Will the principals get together? This is the real drama. Early on, there was more chance of Strike removing his coat but Robin no longer irritates him, nor he her. She’s sympathetic of him and he’s protective of her. Ah, but if they did start a romance surely it would be show over.

Bad Education Reunion Special (BBC3) is Jack Whitehall’s farewell as hopeless teacher Alfie Wickers who in the opening scene has been taped to a whiteboard by his class which seems fair punishment for that man-bun.

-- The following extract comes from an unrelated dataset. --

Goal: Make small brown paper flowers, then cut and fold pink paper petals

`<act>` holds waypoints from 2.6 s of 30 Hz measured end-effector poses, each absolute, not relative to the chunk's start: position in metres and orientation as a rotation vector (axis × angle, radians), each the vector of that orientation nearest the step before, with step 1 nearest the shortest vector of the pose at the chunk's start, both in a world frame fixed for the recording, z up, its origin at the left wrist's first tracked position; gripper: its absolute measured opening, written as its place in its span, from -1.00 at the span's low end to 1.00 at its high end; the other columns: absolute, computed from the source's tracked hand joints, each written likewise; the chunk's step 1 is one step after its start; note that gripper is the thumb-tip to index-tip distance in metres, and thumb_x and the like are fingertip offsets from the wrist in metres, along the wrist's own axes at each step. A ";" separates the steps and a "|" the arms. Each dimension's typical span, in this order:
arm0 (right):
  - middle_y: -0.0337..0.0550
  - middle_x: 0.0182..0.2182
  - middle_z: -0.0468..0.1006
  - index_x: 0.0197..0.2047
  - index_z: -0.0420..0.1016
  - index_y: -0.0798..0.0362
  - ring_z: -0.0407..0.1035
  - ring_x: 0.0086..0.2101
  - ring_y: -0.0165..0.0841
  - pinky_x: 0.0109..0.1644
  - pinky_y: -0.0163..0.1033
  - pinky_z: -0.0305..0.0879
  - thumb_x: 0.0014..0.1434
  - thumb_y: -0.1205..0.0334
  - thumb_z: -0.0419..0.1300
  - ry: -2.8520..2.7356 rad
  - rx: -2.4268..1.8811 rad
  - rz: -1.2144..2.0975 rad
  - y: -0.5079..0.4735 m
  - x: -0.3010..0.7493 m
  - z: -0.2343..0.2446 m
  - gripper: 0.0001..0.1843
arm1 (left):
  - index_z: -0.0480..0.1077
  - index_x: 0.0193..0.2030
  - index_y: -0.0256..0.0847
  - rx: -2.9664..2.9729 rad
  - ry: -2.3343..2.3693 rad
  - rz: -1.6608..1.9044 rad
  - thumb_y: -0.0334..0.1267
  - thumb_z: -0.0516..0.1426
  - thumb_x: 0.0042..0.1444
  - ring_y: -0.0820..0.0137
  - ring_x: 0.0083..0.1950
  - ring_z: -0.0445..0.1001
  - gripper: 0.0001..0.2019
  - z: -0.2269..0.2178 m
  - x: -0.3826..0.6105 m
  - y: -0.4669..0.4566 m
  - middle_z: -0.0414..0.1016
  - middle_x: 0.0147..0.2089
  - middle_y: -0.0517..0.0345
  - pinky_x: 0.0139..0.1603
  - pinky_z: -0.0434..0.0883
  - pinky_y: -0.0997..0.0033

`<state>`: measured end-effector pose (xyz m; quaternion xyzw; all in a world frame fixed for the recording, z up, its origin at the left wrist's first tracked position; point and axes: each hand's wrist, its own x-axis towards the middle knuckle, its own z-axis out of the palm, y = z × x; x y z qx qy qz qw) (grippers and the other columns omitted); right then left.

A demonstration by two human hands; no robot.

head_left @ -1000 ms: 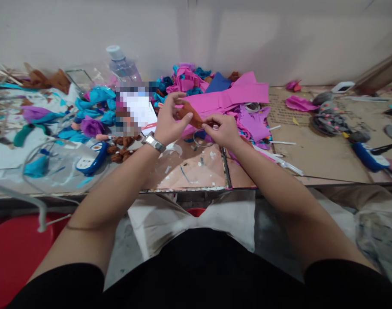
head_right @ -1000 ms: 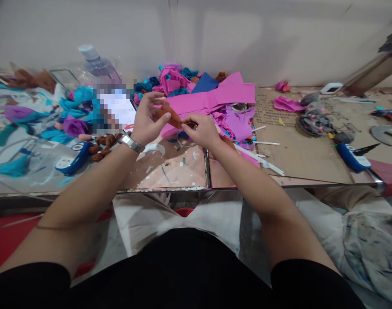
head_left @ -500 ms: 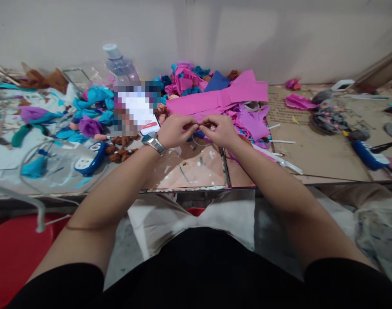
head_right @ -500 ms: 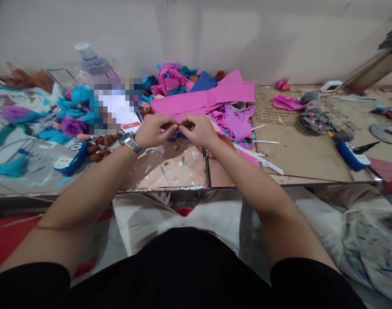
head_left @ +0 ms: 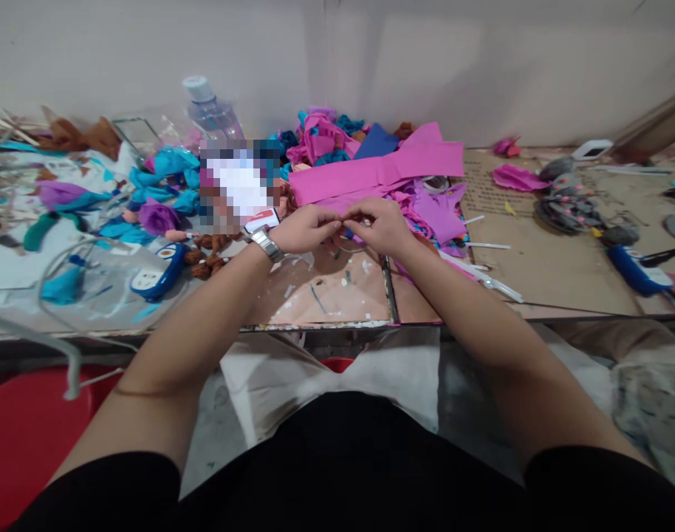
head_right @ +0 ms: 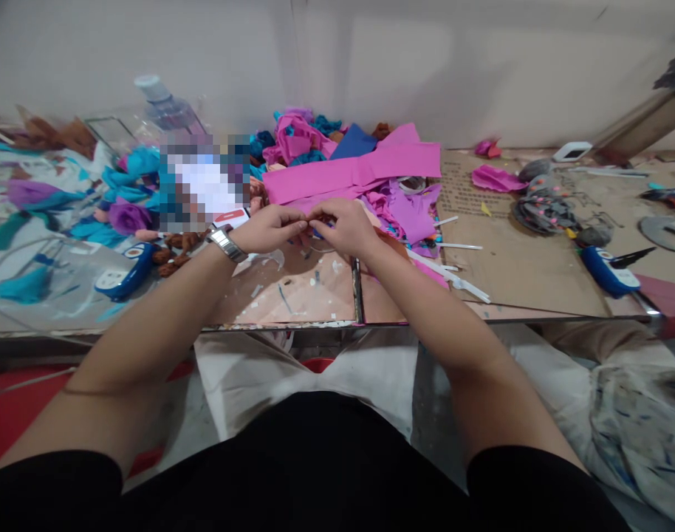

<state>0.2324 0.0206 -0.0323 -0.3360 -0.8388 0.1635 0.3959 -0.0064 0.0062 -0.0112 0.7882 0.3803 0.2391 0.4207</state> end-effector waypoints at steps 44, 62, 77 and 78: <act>0.00 -0.18 0.76 -0.05 0.78 -0.04 0.56 -0.13 -0.10 0.11 0.04 0.43 0.52 -0.13 0.25 -2.194 -0.731 0.253 0.018 0.236 -0.028 -0.61 | 0.56 -0.35 -0.18 1.549 0.984 0.673 -0.12 0.27 0.42 0.32 -0.40 0.58 -0.70 0.001 -0.002 0.001 0.57 -0.37 0.03 -0.25 0.61 0.21; -0.02 -0.19 0.73 -0.06 0.74 0.00 0.56 -0.15 -0.13 0.06 0.00 0.43 0.56 -0.04 0.26 -2.190 -0.610 0.129 0.025 0.238 -0.033 -0.68 | 0.63 -0.24 -0.26 1.766 0.975 0.733 0.14 0.37 0.36 0.38 -0.38 0.61 -0.57 -0.006 -0.007 0.008 0.68 -0.31 0.01 -0.34 0.53 0.41; -0.01 -0.16 0.72 -0.12 0.76 0.01 0.55 -0.17 -0.13 0.03 0.02 0.47 0.48 0.04 0.33 -2.195 -0.636 0.165 0.031 0.239 -0.035 -0.75 | 0.65 -0.19 -0.23 1.975 1.071 0.866 0.26 0.32 0.32 0.32 -0.35 0.61 -0.50 -0.012 -0.004 0.007 0.70 -0.33 0.00 -0.31 0.50 0.35; -0.01 -0.16 0.72 -0.12 0.77 0.01 0.55 -0.17 -0.13 0.03 0.02 0.48 0.48 0.04 0.34 -2.189 -0.642 0.172 0.031 0.239 -0.035 -0.75 | 0.65 -0.19 -0.22 2.001 1.085 0.876 0.24 0.31 0.33 0.32 -0.35 0.61 -0.51 -0.013 -0.004 0.007 0.70 -0.33 0.00 -0.30 0.49 0.35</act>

At my school I never did that – this wasn’t the era of whiteboards or man-buns – but was complicit in a history master being locked in a store cupboard. This is an interesting juncture for school-based shows: Ackley Bridge has just finished, Waterloo Road returns next month and this one will resume with two ex-pupils stepping up as teachers. I still see room for a revival of the greaest of them all, Please Sir!